Cybersecurity breaches are costing global business hundreds of billions of dollars per year. Some of this money funds organized crime, nation-states and terrorist organizations like ISIS. If you pay the ransom and it goes to an organization like ISIS, there could even be potential liability on your part. We asked the FBI about this but still haven’t heard back from them. But obviously you want to err on the side of caution and not be in a position where you need to pay.
Jeremy Swinfen-Green writes a great piece for the Global Cybersecurity Alliance discussing how a company needs to go about protecting itself.
Part of what they need to do is determine what needs protecting and what they need to protect against. This is a more simplistic way of explaining the complex ideas in cybersecurity white papers from FINRA, NIST and the FCC.
In our experience, cybersecurity training is crucial to ensure workers are aware of the ways they can be inadvertently responsible for major data loss or company systems being shut down. In our informal surveys, 30-50% of workers said they would pick up a memory stick marked important by their home or office and plug it into their computer to see what was on it.
Generally, this is all that’s needed to get onto the computer, the network, steal the data and install ransomware that locks down all the computers or deletes all the information on the computers and servers.
This is simply one attack vector… There are hundreds of ways to get into your corporate systems.
What needs to happen is a cybersecurity culture needs to be created in every organization. Frequent cybersecurity training is a great way to achieve this.
Companies also need to audit and document their systems from an outside organization, have a penetration test regularly performed and anomaly detection needs to be run continuously. A backup appliance for business continuity needs to be running with duplicate copies on-premise and in the cloud.

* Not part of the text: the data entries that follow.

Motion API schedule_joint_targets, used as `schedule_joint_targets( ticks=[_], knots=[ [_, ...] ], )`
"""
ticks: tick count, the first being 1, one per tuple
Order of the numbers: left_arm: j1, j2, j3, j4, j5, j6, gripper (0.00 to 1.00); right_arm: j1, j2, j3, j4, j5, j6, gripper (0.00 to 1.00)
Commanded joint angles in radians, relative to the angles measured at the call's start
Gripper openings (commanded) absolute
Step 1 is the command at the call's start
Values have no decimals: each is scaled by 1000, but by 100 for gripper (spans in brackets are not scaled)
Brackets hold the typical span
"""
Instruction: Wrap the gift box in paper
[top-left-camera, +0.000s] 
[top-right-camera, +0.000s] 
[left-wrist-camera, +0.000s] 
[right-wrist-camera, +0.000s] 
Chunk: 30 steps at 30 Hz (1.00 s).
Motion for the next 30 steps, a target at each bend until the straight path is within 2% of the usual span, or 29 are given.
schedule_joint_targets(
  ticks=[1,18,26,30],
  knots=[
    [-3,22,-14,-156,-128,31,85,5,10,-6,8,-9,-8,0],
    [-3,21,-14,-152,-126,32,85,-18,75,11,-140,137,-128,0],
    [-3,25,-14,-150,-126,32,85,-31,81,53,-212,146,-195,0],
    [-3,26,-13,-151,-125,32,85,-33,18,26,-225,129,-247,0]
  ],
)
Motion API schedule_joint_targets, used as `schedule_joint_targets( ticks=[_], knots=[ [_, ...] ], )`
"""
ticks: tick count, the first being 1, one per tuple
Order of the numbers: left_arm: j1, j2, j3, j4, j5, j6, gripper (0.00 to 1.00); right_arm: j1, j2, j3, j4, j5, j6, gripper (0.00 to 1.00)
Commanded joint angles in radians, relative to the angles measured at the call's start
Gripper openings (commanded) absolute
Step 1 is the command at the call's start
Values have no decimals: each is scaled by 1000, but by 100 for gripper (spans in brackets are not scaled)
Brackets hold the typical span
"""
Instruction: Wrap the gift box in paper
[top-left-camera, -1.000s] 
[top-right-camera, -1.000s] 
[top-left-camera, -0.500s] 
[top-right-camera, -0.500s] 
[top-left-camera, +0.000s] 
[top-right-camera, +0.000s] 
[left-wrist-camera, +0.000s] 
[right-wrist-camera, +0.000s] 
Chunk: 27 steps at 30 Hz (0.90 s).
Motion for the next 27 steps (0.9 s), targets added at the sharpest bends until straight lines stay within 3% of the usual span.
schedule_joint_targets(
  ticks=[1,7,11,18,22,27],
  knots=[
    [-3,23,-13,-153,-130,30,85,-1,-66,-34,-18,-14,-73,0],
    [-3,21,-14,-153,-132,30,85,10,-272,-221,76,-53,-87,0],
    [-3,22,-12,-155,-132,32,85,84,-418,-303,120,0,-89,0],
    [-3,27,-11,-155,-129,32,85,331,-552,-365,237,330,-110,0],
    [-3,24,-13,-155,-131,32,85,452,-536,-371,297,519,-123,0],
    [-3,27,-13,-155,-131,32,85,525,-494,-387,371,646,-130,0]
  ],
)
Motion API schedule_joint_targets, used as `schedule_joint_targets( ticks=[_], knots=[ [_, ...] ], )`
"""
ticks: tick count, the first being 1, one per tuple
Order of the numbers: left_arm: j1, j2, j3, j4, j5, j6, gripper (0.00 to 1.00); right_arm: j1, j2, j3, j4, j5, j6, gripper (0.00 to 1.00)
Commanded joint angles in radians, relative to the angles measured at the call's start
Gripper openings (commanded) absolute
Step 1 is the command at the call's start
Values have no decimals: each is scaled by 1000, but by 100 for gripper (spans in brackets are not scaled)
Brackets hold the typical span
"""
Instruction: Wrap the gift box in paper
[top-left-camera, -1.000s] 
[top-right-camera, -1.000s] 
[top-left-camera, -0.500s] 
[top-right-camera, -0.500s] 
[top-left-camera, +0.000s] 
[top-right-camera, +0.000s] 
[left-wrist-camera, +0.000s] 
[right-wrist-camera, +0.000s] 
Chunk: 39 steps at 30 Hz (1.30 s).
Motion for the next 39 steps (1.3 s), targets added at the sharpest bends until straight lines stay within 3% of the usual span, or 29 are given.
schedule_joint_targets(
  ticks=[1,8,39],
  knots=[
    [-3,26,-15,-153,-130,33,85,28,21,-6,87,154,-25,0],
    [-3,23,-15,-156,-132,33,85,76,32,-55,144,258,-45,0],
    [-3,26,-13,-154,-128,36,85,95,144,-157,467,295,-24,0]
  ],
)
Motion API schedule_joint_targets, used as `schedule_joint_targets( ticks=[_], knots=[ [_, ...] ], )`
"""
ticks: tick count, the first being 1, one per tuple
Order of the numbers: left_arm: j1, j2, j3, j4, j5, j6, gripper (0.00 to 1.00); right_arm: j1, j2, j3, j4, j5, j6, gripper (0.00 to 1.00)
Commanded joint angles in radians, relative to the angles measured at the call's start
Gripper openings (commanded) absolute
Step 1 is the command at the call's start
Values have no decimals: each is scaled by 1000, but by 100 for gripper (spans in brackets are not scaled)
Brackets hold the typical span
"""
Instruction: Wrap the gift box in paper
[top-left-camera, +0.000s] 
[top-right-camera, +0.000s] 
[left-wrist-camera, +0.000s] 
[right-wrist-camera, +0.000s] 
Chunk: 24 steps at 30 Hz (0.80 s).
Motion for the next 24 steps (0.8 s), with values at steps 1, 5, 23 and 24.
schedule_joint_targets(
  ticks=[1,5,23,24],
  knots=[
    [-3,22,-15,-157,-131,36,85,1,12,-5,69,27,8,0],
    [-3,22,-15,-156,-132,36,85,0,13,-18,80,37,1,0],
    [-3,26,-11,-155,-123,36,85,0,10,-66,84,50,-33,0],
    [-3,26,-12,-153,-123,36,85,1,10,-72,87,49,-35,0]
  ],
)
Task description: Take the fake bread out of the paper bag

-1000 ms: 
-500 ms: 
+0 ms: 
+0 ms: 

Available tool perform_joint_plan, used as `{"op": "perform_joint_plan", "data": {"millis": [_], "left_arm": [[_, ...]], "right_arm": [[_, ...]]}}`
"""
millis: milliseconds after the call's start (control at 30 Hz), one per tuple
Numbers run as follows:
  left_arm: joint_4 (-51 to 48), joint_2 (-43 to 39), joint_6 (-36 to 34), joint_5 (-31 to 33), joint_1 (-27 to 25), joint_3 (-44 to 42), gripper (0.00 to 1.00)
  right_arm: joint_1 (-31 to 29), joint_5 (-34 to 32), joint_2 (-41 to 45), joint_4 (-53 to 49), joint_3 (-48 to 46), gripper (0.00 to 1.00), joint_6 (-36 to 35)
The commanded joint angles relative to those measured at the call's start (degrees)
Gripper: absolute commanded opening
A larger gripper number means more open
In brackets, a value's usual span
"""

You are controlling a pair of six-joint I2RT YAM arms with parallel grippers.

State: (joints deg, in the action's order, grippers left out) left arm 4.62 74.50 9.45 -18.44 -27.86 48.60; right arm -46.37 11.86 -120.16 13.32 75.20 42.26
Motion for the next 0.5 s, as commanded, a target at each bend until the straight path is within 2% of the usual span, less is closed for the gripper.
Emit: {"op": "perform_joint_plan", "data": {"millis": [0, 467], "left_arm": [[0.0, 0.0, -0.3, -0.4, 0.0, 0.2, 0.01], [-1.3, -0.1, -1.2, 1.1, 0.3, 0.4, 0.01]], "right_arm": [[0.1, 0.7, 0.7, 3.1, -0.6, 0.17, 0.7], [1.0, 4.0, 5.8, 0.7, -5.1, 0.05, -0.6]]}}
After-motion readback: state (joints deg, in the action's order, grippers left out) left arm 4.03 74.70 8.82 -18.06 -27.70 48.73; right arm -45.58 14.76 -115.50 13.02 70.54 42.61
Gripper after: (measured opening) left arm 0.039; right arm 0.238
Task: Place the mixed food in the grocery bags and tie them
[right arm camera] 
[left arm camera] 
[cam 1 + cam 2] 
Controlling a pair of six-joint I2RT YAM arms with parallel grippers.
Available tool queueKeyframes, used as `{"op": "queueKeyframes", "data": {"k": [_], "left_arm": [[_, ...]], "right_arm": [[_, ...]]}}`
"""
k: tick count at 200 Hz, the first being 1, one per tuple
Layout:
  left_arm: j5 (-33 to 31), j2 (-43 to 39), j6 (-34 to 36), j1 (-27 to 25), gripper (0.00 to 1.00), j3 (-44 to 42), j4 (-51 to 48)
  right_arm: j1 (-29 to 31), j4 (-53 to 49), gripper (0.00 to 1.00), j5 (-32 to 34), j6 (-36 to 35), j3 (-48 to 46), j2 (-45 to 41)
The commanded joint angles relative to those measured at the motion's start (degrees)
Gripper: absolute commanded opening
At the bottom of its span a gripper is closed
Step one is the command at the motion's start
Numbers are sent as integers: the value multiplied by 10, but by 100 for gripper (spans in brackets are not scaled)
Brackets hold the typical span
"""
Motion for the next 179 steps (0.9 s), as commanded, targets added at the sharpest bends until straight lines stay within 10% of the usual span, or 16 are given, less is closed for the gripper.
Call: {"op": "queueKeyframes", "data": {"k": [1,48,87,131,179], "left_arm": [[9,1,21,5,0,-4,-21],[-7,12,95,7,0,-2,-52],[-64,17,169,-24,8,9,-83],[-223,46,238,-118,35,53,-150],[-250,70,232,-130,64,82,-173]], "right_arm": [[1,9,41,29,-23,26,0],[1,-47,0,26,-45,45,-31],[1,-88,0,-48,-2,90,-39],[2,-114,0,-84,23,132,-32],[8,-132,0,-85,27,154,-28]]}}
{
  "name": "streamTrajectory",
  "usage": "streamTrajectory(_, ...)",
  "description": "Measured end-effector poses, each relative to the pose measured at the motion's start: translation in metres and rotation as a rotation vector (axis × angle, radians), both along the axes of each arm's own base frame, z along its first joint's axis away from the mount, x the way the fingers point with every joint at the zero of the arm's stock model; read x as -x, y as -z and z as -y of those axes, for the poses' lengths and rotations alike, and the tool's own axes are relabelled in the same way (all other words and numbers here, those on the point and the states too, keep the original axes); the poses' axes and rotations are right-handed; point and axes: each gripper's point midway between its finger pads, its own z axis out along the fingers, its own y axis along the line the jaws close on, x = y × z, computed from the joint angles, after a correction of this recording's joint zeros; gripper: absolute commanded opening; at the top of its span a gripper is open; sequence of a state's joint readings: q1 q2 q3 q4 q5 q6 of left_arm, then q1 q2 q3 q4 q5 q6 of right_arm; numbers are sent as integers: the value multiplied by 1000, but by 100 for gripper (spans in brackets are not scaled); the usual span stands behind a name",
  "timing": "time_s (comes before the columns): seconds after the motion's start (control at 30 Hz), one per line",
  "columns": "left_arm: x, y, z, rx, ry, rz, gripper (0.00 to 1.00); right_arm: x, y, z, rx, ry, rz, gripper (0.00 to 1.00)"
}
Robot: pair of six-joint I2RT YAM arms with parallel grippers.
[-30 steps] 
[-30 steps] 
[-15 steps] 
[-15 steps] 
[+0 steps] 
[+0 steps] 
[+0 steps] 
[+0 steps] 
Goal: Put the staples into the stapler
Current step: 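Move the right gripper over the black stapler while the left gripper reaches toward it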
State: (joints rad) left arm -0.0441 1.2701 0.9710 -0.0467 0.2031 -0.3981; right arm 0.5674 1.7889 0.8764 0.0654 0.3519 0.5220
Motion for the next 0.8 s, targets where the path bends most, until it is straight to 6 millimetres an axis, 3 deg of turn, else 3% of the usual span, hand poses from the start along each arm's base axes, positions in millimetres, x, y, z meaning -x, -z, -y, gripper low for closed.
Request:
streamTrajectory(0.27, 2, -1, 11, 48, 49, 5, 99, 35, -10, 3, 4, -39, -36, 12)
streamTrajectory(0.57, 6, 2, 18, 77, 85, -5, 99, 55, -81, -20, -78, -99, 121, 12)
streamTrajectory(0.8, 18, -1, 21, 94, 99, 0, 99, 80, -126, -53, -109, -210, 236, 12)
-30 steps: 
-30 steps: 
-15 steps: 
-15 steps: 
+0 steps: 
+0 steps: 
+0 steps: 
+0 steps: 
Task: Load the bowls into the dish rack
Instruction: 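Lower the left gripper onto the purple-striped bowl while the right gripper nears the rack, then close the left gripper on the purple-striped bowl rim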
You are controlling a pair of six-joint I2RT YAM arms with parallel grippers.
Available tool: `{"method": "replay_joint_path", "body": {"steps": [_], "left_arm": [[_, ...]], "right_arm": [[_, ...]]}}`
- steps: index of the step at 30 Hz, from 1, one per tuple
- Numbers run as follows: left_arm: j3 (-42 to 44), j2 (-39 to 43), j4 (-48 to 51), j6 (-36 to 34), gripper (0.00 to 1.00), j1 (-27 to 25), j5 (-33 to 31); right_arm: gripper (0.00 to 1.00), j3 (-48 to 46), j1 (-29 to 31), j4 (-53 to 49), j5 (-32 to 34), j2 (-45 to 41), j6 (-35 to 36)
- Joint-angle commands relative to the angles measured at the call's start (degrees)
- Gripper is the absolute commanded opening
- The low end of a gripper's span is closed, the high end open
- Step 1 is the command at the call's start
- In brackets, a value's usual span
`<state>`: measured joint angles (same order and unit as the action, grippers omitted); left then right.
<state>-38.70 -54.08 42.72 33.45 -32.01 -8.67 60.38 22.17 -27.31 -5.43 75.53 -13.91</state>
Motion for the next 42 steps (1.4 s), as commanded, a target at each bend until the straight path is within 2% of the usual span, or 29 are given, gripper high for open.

The worst thing we have come across in order is companies who do no backups, just one day's worth of backups, companies that backup just to a local hard drive and ones using a low-budget backup service that only keeps data in the cloud and doesn’t immediately ship the entire data set via hard disk when needed. As a result, it can take one or more weeks to download a large archive.
During such a week, workers potentially aren’t able to work at all.
It is getting very difficult to protect against the hackers around the world looking to steal data and shut your company down. It is truly something you can’t wing. Even the best internal teams can forget something. There should always be an outside organization double-checking your systems to ensure they are secure.
The goal is to ensure the second set of eyes who spots a hole in your systems, works with you to fix your systems instead of stealing your data and selling it on the dark web.
Global regulations are also on their way. GPDR is coming online in one week as we recently covered. The fines for leaking data can be in the tens of millions of dollars. Insurance alone isn’t the answer. Many companies are amending their policies and hoping that’s all they need to do. Rest assured, those breached are going to be in very serious trouble if they can’t show they have taken extraordinary measures to be secure.
This is the time to take stock of the situation that all business is in. We are all vulnerable and need experts to help shore up our systems to protect them from threats which grow by the day.
The ROI you will achieve is greater profitability from not having a breach take place in your organization. Buying the alarm system after the break-in still makes sense but it makes a lot more sense to do it before the initial incident.
To ensure an organization is safe – even if they have internal IT, they need to hire an experienced MSP or MSSP like Apex Technology Services. The company acts as an outsourced CISO and has experience helping numerous financial companies including the Fortune 200.
FINRA, NIST and the FCC put out white papers all the time about how to protect yourself. In our experience, most companies do not read these documents – their internal IT teams don’t take them seriously. This is a huge mistake and likely part of the reason there are so many breaches. Be sure you pick a partner with knowledge and experience in industry best practices.